Note. The need to ensure compliance with interstate approval procedures in accordance with the Treaty on the Establishment of the Economic Union The Legal Department of the State Duma of the Russian Federation points in its conclusions to the draft Federal Laws “On a temporary ban on the import of ethyl alcohol” (Conclusion dated February 15, 1999 N 2.2-15 /4340), "About the free economic zones"(Conclusion dated June 10, 1999 N 2.2-15/295), "On introducing amendments and additions to the Customs Code of the Russian Federation" (Conclusion dated June 25, 1999 N 2.2-15/4039).

Law enforcement practice in this sense has shown a higher legal culture of Russian entrepreneurs in terms of knowledge and compliance with this international treaty - when resolving economic, trade, customs and tax disputes in Russian arbitration courts, entrepreneurs turned to its provisions and thus forced arbitration courts to evaluate acts of national legislation and non-normative decisions of law enforcement authorities from the point of view of international obligations accepted by Russia.
The legislator refers even less to the Treaty on the Establishment of the EurAsEC when regulating the economic sphere at the legislative level.

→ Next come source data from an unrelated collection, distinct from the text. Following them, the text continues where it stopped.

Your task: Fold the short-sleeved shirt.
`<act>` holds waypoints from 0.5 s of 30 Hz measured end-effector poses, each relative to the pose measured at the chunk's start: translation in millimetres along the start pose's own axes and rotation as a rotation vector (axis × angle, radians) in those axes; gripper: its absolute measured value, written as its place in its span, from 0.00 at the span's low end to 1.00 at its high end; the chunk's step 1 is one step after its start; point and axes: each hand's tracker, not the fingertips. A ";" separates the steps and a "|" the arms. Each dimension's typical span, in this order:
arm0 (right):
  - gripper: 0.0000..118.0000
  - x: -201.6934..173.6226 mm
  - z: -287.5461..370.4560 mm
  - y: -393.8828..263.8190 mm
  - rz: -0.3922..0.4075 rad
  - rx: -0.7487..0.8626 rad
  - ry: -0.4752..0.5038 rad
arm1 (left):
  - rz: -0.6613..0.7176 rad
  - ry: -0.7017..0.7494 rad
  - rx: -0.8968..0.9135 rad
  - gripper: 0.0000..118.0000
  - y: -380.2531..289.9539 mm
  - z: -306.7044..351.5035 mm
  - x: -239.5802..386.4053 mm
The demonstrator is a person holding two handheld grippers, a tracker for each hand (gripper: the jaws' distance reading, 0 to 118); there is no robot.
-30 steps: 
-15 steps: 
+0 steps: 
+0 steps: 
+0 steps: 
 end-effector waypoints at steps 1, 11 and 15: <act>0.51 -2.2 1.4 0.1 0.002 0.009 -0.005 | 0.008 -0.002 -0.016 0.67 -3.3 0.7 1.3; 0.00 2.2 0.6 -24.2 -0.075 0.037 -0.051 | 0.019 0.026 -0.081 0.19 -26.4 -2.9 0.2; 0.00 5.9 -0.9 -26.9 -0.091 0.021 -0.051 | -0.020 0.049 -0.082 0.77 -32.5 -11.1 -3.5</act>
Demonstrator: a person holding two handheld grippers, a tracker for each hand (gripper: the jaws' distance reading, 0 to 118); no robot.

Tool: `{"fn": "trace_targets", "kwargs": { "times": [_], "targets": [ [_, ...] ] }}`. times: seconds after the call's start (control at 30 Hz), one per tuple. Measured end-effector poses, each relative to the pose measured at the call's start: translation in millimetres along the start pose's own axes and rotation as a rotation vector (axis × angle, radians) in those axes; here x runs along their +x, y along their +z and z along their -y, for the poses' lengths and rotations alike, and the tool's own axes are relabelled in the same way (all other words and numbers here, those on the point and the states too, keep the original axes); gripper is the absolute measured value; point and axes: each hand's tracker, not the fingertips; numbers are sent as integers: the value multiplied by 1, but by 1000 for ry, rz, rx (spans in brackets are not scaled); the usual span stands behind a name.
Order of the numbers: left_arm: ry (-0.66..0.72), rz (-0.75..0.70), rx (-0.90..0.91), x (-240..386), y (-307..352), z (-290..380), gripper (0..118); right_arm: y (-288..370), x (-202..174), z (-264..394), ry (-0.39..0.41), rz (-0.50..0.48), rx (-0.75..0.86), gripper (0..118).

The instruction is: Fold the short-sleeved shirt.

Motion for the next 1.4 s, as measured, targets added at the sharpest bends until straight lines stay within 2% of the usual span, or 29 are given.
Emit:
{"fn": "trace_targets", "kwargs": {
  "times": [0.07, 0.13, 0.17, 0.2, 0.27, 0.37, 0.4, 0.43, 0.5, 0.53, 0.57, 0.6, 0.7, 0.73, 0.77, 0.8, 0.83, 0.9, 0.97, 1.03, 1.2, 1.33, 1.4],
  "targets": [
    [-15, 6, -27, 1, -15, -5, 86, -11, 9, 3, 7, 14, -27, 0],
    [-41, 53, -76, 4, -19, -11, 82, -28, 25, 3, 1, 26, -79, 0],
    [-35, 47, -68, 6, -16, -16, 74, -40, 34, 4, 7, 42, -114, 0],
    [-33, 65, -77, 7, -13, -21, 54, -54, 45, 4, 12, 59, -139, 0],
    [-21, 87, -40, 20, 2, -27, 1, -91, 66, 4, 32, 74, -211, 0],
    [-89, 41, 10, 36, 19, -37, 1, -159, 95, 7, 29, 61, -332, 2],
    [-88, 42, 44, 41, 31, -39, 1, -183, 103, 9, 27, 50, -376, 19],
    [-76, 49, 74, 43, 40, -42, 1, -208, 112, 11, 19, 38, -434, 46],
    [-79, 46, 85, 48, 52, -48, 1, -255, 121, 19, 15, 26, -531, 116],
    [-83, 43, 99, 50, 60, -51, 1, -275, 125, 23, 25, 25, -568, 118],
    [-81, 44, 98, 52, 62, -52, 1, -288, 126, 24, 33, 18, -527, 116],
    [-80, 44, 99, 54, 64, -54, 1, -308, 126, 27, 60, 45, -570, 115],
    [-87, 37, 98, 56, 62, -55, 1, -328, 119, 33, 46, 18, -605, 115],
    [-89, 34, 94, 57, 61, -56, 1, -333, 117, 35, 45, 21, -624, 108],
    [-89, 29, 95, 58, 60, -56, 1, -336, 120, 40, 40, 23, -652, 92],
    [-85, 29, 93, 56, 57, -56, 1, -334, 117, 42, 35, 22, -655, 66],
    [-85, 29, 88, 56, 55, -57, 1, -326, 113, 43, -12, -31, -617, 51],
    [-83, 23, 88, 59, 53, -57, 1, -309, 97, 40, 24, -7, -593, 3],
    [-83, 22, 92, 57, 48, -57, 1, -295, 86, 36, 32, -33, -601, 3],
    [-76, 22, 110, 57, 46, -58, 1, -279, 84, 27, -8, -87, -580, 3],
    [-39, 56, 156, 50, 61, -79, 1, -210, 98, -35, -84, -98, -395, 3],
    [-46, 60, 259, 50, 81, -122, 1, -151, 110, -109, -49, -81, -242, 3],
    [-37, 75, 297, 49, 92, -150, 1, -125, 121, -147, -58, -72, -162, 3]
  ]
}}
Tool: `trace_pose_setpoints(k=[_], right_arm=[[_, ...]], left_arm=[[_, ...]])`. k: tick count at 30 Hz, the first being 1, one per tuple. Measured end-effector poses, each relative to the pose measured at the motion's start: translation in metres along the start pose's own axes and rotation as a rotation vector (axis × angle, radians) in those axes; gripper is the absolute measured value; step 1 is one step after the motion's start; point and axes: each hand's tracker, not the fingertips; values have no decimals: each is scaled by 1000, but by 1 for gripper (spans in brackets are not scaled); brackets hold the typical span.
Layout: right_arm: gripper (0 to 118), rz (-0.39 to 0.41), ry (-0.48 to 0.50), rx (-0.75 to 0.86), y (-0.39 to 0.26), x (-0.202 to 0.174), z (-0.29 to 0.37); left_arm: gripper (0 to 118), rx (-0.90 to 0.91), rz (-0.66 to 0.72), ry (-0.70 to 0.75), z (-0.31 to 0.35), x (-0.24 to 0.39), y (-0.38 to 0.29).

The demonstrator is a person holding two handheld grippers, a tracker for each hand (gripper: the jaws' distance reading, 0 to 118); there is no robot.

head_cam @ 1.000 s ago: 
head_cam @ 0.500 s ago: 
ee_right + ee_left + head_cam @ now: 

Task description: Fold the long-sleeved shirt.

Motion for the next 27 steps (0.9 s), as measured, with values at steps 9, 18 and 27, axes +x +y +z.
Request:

An exception, perhaps, is the draft Federal Law “On Customs Regulation in the Russian Federation”, the concept of which was initially based on the provisions of the said Treaty. The provisions of the Treaty on the Establishment of the EurAsEC are applied in Russian arbitration courts both directly and in connection with decisions of the CIS Economic Court adopted on the basis of this Treaty, however, much less frequently than in the case of the Treaty on the Establishment of the Economic Union.

Note. The most interesting from this point of view are the decisions of federal arbitration courts in cases challenging decisions of Russian customs authorities on the collection of customs duties on goods exported from the Russian Federation to the Republic of Belarus (see, for example, the Resolution of the Federal Arbitration Court of the West Siberian District of October 18 2010 in case A46-6333/2010).

Thus, these founding treaties did not have much influence on the formation of the Russian legal system.
It should be noted that the attempt to adjust the Russian legislative process in the field of customs and civil legislation, which took place in 1999, is explained by circumstances related to the Treaty establishing the Economic Union, but still occurring without reference to it.
On February 26, 1999, the Interstate Council of the Republic of Belarus, the Republic of Kazakhstan, the Kyrgyz Republic, the Russian Federation and the Republic of Tajikistan, by its decision No. 52, approved the Program for the harmonization of national legislative and other regulatory legal acts of the states parties to the Treaty on the Customs Union and the Common Economic Space.

On the same day, the parties to the Treaty on the Customs Union and the Common Economic Space of 1999 concluded an Agreement on the legal support for the formation of the Customs Union and the Common Economic Space (Ratified by Federal Law of June 5, 2003 N 64-FZ), which, however, is also not particularly was taken into account when forming the national legal system of Russia.

The result of Russia ignoring the obligations of these international treaties is obvious - customs and foreign trade legislation was relatively harmonized with the laws of international partners only during the actual creation of the Customs Union in 2008 - 2010, and civil, business, migration and other legislation as of 2012 continues to remain original , “native” and “original” relative to the legislation of each other state.